Princess Margaret Hospital, Toronto, ON, Canada.
J Clin Oncol. 2012 Aug 20;30(24):3012-9. doi: 10.1200/JCO.2011.40.3824. Epub 2012 Jul 16.
Registration of new anticancer drugs is usually based on results of randomized controlled trials (RCTs) showing improved efficacy when compared with standard therapy. There is relatively less emphasis on toxicity. In our study, we analyze serious toxicities of newly approved anticancer drugs reported in pivotal RCTs used for drug registration.

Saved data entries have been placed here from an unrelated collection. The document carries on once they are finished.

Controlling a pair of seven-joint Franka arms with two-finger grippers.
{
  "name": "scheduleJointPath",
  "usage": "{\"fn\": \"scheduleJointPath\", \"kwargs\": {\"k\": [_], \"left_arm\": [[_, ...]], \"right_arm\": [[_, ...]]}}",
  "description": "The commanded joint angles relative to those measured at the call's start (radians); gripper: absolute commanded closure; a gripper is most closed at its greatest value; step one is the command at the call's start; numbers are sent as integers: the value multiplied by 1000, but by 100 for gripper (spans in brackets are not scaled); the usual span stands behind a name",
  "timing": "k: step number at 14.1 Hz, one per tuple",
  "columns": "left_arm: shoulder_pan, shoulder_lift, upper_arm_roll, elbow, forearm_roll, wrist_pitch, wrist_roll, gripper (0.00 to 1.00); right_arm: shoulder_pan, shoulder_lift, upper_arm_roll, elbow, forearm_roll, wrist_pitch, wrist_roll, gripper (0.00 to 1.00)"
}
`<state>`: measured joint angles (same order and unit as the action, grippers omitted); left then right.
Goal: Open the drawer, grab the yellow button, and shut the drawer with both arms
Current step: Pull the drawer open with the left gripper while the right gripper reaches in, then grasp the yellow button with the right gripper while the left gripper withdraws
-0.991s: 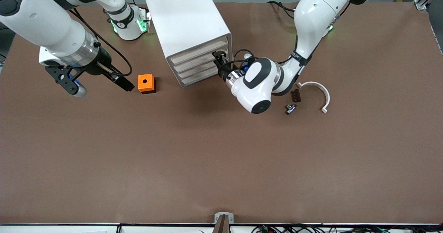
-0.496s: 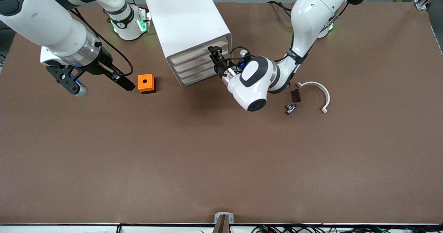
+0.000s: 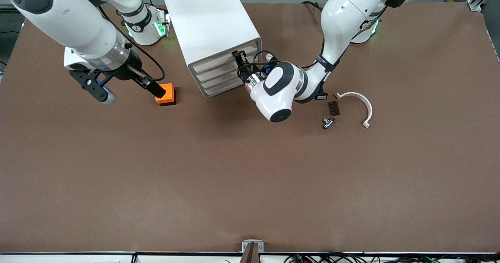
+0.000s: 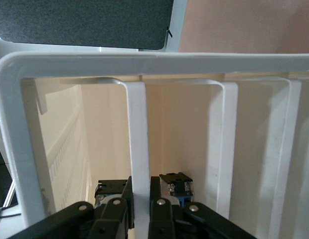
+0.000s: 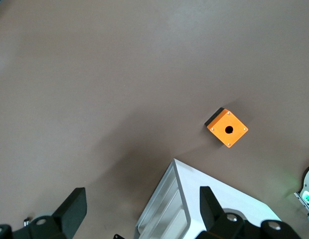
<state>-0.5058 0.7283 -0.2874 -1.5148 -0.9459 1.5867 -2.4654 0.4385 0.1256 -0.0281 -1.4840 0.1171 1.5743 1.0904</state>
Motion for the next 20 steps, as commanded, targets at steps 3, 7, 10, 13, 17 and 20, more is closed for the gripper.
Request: {"fn": "scheduleJointPath", "kwargs": {"k": [3,7,10,13,17,20], "left_arm": [[67,-1,22,25,-2,-13,-17,100],[127,6,86,60,-1,-11,-6,100],[130,8,140,102,-8,-5,19,100],[144,7,146,107,-10,-2,58,63],[168,3,148,122,-2,-7,71,0],[193,3,152,142,10,-7,132,0]], "right_arm": [[103,11,-6,13,-16,30,58,0],[210,29,-6,5,-43,56,183,0],[279,52,-6,-12,-59,93,322,0],[379,91,-6,-27,-102,150,437,0],[419,123,-6,-85,-139,262,604,0],[411,163,-6,-87,-140,247,654,0]]}}
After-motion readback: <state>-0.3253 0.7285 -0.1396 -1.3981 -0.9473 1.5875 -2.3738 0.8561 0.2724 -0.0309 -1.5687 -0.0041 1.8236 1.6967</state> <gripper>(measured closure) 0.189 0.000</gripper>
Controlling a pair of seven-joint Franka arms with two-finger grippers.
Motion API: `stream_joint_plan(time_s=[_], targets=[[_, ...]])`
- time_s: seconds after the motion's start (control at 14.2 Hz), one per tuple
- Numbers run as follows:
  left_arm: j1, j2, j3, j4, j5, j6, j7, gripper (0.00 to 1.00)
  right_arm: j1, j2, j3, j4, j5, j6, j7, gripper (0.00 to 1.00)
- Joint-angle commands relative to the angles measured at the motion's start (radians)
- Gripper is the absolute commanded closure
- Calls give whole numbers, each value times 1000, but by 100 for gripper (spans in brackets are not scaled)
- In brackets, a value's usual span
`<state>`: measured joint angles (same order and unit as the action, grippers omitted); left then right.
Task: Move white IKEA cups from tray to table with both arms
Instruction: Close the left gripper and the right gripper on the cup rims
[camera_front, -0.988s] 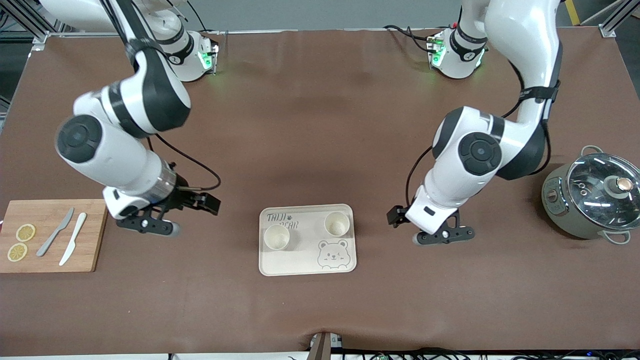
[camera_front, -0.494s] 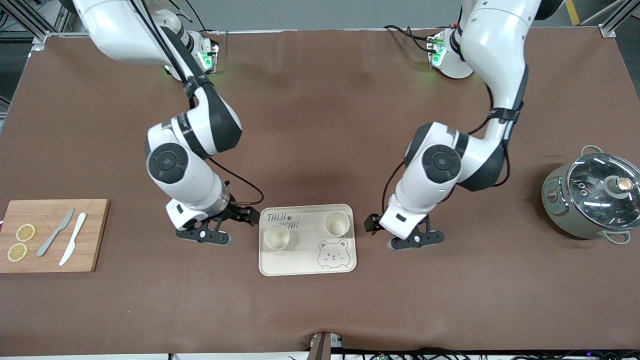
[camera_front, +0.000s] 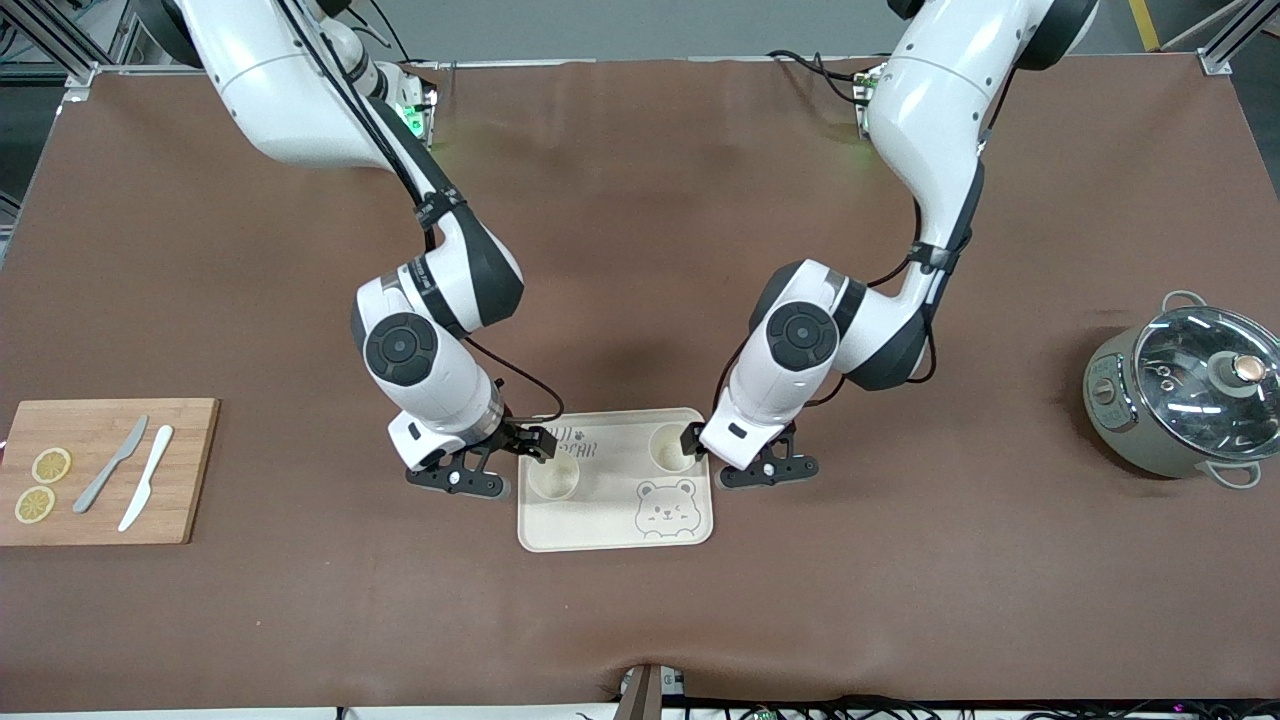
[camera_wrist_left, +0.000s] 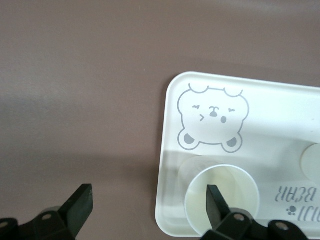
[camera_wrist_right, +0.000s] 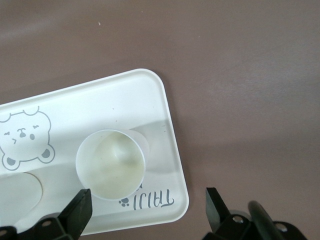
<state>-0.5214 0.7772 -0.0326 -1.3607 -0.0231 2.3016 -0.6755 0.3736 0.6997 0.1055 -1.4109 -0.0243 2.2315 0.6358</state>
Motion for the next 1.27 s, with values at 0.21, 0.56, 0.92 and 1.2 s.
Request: stream_joint_plan(time_s=[0.21, 0.56, 0.92, 1.2], targets=[[-38, 57, 8, 34, -12, 35, -29, 0, 18, 49, -10, 21, -17, 46, 25, 0], [-43, 79, 7, 28, -14, 41, -26, 0, 21, 98, -12, 23, -17, 117, 24, 0], [-51, 83, 5, 26, -14, 50, -27, 69, 22, 136, -12, 24, -17, 155, 24, 0], [-52, 83, 5, 26, -15, 53, -47, 100, 33, 158, -12, 24, -17, 185, 25, 0]])
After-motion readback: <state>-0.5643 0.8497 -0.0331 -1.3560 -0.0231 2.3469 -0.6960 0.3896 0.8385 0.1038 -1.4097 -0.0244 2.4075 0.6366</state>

We identified RCTs evaluating agents for the treatment of solid tumors approved by the US Food and Drug Administration between 2000 and 2010. Odds ratios (OR) and 95% CI were computed for three end points of safety and tolerability: treatment-related death, treatment-discontinuation related to toxicity, and grade 3 or 4 adverse events (AEs). These were then pooled in a meta-analysis. Correlations between these end points and the hazard ratios for overall survival (OS) and progression-free survival (PFS) were also assessed.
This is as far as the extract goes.